Disease statuses used for the phenome-wide association study
In addition to the nine disease statuses used in the main analyses, we defined disease statuses based on ICD-10 in UKB1 and past medical history in BBJ1, as summarized in Supplementary Table 19. For the complications of diabetes mellitus (diabetic nephropathy and retinopathy), we restricted cases and controls to the T2D patients. We tested G×E interactions for the diseases with more than 1,000 cases in individual cohorts. Consequently, we tested 35 diseases for 49 lead variants in UKB1 and 52 diseases for 38 lead variants in BBJ1.
Metabolites measurement
We started from the internally quality controlled Nightingale NMR metabolome measurement data and removed its technical variation using the ukbnmr R package70. Briefly, this package removed the technical variation derived from: (1) the elapsed time from sample preparation to measurement, (2) the position (row and column) of the 96-well plate and (3) a series of measurement dates for each spectrometer. This package also calculated 76 useful biomarkers based on the ratio between directly measured ones, in addition to 249 biomarkers provided by Nightingale NMR (325 biomarkers in total; Supplementary Table 28). We then removed participants aged <18 or >85, or whose measured values were outside of three times the interquartile range (upper or lower quartile) or outside of three standard deviations from the mean. We also removed the following participants for particular biomarkers: participants with renal insufficiency (eGFR < 15 ml min–1 per 1.73 m2) for creatinine; participants with liver diseases, haematological malignancies, nephrotic syndrome or autoimmune diseases for albumin; or participants with diabetes mellitus for glucose and participants with autoimmune diseases for glycoprotein acetyls. We applied natural log transformation to the measurement values and standardized them to mean of 0 and s.d. of 1.

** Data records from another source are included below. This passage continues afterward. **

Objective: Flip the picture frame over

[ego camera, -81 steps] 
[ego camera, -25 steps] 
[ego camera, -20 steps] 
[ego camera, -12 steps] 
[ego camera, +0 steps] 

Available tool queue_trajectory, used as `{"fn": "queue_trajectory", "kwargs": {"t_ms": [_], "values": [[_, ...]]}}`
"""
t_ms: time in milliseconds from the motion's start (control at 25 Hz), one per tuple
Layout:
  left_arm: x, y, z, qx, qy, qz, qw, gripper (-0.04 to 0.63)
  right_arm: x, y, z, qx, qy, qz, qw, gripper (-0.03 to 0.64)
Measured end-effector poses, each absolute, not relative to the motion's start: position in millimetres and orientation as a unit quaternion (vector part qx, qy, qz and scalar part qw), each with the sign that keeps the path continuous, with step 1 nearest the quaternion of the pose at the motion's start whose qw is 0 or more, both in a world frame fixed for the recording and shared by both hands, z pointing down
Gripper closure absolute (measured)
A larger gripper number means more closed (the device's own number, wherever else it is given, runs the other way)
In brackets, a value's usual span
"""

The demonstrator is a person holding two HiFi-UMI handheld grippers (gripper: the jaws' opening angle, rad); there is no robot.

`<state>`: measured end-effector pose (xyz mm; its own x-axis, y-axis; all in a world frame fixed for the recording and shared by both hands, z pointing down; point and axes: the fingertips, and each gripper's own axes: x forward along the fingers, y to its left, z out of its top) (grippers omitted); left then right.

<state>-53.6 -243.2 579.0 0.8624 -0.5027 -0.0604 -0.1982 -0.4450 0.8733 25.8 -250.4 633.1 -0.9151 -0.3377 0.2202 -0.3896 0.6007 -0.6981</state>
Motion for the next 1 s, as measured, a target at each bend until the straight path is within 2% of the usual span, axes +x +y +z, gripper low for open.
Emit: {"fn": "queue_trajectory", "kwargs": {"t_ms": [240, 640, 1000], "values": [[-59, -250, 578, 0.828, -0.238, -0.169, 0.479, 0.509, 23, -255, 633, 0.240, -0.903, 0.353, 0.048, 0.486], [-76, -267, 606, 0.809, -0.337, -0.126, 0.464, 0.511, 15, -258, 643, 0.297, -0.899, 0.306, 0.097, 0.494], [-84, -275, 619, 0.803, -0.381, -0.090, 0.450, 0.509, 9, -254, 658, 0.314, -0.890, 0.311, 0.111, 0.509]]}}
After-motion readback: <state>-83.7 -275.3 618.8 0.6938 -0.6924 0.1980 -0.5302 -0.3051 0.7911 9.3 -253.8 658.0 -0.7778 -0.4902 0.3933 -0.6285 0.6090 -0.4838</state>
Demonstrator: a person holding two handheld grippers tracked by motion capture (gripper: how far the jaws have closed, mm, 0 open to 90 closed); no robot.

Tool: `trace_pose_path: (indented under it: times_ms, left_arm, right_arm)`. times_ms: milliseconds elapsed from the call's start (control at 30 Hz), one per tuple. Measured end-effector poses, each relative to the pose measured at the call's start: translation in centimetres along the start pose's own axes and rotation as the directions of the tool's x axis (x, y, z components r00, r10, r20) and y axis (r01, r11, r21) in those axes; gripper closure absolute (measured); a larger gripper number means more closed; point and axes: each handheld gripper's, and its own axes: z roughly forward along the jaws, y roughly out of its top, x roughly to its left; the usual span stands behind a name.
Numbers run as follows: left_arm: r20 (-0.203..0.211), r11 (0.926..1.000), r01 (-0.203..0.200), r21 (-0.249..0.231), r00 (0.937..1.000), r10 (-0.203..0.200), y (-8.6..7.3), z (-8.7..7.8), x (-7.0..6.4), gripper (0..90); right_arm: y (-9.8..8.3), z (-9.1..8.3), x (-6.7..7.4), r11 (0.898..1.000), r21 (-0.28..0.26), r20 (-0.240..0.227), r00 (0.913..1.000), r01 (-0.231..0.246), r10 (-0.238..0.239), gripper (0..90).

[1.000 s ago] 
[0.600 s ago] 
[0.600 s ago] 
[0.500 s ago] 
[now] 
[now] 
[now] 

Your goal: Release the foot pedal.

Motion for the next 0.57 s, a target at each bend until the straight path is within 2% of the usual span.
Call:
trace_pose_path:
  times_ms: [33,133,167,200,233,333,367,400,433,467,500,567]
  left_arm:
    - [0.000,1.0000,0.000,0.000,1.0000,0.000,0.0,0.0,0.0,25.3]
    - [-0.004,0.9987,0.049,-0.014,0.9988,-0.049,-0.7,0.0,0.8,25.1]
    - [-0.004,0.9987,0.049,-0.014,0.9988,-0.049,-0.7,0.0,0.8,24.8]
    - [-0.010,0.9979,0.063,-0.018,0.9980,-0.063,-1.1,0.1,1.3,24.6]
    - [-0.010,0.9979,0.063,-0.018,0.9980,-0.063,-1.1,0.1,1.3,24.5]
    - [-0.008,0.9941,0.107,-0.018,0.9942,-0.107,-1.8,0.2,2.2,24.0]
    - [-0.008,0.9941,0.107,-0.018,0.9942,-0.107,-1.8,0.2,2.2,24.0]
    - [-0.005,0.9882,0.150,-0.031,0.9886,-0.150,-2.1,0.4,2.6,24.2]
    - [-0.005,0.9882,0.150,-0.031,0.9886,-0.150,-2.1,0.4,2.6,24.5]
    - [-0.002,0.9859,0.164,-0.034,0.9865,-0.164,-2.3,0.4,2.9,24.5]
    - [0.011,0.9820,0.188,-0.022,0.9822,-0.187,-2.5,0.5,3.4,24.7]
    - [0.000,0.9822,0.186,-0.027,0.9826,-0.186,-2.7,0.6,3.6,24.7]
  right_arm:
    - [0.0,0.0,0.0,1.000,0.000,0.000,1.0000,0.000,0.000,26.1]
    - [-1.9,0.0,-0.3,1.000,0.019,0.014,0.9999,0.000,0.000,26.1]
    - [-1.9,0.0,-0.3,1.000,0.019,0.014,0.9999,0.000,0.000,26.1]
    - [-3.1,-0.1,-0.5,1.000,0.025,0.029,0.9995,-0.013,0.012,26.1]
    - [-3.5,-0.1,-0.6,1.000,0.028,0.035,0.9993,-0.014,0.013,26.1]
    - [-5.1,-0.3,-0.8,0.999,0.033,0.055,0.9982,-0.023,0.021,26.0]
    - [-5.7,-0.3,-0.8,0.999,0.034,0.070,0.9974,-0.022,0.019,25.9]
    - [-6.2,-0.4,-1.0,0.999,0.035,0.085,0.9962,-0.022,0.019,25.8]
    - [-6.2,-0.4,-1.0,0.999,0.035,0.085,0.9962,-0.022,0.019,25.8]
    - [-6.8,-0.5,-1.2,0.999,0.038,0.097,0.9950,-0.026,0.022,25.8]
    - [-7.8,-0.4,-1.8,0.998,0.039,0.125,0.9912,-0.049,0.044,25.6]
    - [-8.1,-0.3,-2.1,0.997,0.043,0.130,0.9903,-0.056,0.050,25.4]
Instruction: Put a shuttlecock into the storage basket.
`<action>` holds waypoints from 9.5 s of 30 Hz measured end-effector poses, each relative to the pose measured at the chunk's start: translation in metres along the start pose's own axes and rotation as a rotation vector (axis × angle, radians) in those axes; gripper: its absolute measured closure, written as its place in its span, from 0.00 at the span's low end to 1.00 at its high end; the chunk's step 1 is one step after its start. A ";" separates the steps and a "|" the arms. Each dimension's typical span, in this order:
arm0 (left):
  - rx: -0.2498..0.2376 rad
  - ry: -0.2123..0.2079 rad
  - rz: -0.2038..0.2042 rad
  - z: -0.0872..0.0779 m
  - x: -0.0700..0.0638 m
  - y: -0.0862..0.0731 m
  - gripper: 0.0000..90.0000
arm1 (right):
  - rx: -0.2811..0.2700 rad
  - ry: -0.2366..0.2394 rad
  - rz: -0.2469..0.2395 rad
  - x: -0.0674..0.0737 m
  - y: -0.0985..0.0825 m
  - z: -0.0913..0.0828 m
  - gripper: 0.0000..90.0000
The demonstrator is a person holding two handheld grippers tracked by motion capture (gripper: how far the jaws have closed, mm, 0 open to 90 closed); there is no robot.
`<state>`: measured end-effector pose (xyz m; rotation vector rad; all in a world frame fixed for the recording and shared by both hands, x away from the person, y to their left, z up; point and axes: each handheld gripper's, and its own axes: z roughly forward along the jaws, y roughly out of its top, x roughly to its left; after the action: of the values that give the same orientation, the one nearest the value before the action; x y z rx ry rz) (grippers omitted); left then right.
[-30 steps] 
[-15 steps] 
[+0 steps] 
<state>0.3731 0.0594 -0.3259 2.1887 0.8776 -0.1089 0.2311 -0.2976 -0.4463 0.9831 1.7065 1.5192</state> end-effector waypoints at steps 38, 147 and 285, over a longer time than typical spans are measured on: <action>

Protein expression measurement
We used the normalized Olink protein expression data (Olink Explore 3072). As implemented by Olink, these data were already bridge-normalized across measurement batches into the unit of normalized protein expression. As we did for other quantitative phenotypes, we removed participants aged <18 or >85, or whose measured values were outside of three times the interquartile range (upper or lower quartile), or outside of three standard deviations from the mean. We used 2,923 proteins with valid measurement data for both BBJ1 and UKB1 (Supplementary Table 27).
G×E interaction testing
All statistical tests were two-sided unless otherwise noted. As phenotypes, we targeted quantitative traits (clinical biomarkers, metabolites, and protein expression measurements), dichotomous traits (disease statuses), and time-to-event traits (disease onset for incidental cases and overall survival). For quantitative and dichotomous traits, we tested G×E interactions using GEM, a fast and scalable implementation of linear and logistic regressions with G×E interaction terms22 (Extended Data Fig. 1). We estimated the model-robust ‘sandwich’ standard errors to suppress the inflation of statistics22. As the case–control imbalance can cause the inflation of test statistics in the logistic regression, we re-estimated the effect sizes and P values using Firth logistic regression for the variants with P values <5.0 × 10−8 for dichotomous traits. For the time-to-event traits, we employed the Cox proportional hazard model implemented in the ‘survival’ R package. Individuals who had already developed the target disease at baseline or developed it within six months from baseline were excluded from the incidental case analyses.
We tested G×E interactions for different sets of environmental factors, as shown in Extended Data Fig. 1, and then aggregated P values across environmental sets on the Cauchy distribution23 to obtain per-variant P values. When P values were 0 (meaning that P values were <1.0 × 10−300), we estimated the precise P values using the multiple-precision floating-point arithmetic with the maximal precision of 10,000 bits, implemented in the Rmpfr R package. Regional G×E interactions were plotted using LocusZoom71. We defined a G×E interaction as significant at the variant level if the aggregated P value was below the genome-wide threshold of 5.0 × 10−8. We also reported the study-wide Bonferroni threshold for full transparency. We did not require that any individual environment’s interaction term be significant on its own, considering that G×E interactions can be driven by multiple environments. Nevertheless, we note that at least one raw P value was smaller than the Cauchy-combined P value in principle, as the Cauchy combination method is not a meta-analysis but rather returns a P value within the range of raw P values.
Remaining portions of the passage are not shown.